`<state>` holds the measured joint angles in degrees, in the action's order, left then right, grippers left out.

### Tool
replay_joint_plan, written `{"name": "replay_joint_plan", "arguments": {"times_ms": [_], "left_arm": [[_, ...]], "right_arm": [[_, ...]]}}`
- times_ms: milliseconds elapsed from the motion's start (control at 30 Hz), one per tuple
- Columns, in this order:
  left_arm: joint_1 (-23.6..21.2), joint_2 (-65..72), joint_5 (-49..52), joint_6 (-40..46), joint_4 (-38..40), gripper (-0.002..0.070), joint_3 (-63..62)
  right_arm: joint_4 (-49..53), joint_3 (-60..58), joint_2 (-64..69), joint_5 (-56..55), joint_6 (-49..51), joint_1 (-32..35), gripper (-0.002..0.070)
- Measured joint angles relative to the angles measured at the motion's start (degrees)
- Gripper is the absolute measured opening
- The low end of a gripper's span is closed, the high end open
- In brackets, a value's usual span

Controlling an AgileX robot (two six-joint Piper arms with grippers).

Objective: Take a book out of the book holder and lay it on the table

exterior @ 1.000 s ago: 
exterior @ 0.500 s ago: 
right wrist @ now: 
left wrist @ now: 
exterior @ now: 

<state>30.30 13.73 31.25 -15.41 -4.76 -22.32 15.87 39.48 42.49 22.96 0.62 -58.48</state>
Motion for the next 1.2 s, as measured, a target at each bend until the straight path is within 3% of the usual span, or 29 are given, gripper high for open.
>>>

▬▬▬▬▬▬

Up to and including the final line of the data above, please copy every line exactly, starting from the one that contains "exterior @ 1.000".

exterior @ 1.000 s ago: 
exterior @ 0.500 s ago: 
right wrist @ now: 
left wrist @ now: 
exterior @ now: 

<state>30.30 13.73 31.25 -15.41 -4.76 -22.32 15.87 39.48 42.49 22.96 0.62 -58.48</state>
Motion for the next 1.2 s, as measured, a target at each bend until the straight path is within 3% of the usual span, or 29 are given, gripper high for open.
>>>

This exercise requires no further response.